OK, ready for more good news?   I mentioned in my post yesterday that I was scheduled for an MRI of the brain and right shoulder and a venous doppler ultrasound of my port area.  I have been having some pain in my right shoulder and neck ever since my port surgery.  I think that it is probably just due to injuring it during the surgery for placement of my port (positioned strangely for a while) and then due to sleeping improperly after the surgery.  I began chemotherapy the day after my port surgery, so the area probably has been having a little more difficulty with the healing process.  I actually couldn't even raise my right shoulder for a month.  Then, about a month ago I began getting strange headaches.  The headaches were sharp pains that would shoot periodically through the top of my head.  When I mentioned it to the nurse practitioner, she wanted to check it out via a brain MRI right away.  I asked if we could wait a few days to see if it subsided, and she was okay with that.  Well, it subsided and I have only had the periodic head pain for a few days since then.  Then, when I had the headache again for several days in a row, my oncologist wanted to go ahead and get it all checked out.  She said I had suffered with it enough.  The oncologist's nurse sent me an AWESOME email just an hour after I had left ARA imaging for the MRI.  The MRI of the brain showed no unusual reason for the headaches.  Hooray again!
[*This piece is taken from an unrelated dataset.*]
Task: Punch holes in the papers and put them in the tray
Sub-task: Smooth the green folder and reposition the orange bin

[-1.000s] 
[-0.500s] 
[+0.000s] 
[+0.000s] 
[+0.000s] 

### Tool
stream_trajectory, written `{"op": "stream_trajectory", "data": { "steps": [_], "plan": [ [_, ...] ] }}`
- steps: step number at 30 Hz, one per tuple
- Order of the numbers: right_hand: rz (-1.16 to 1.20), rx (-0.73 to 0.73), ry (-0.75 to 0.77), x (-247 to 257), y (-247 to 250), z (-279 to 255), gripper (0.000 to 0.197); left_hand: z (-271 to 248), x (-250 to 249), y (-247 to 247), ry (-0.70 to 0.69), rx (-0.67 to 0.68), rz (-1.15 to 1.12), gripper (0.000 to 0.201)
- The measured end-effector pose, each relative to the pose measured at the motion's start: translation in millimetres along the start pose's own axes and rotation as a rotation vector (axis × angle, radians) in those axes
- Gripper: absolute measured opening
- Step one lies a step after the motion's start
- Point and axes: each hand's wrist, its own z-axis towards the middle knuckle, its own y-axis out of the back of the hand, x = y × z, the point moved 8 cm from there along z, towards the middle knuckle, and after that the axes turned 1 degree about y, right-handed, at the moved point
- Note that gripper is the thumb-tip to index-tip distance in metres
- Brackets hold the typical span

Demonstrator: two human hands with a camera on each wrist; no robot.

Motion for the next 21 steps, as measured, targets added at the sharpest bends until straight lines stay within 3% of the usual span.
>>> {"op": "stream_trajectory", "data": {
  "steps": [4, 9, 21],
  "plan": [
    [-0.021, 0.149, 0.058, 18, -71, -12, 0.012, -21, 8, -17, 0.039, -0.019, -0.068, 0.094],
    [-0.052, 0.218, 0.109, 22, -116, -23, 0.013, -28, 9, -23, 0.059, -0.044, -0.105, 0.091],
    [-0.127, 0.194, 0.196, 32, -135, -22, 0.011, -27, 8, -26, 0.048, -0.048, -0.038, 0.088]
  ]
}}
I still need to ask if they saw anything strange to cause the shoulder/back/neck pain, but I really think it is all due to my injuring it after port placement surgery.   That was so kind of the nurse to send me such a speedy email.  The staff here at Texas Oncology is just so wonderful!

OK, hopefully the last good news will be that OU will beat Texas A&M at the bowl game tonight.  I am not getting my hopes up though because it seems OU seemed to have a performance peak mid-season and A&M's performance continues to improve week after week.  Perhaps Johnny Manziel, the Aggies quarterback, will experience the "Heisman curse."  He won't be playing just to lead A&M to victory.  He also has something to prove--that he is well-deserving of that Heisman trophy.  Bowl games in the past have, at times, been treacherous for Heisman winners.  Boomer Sooner!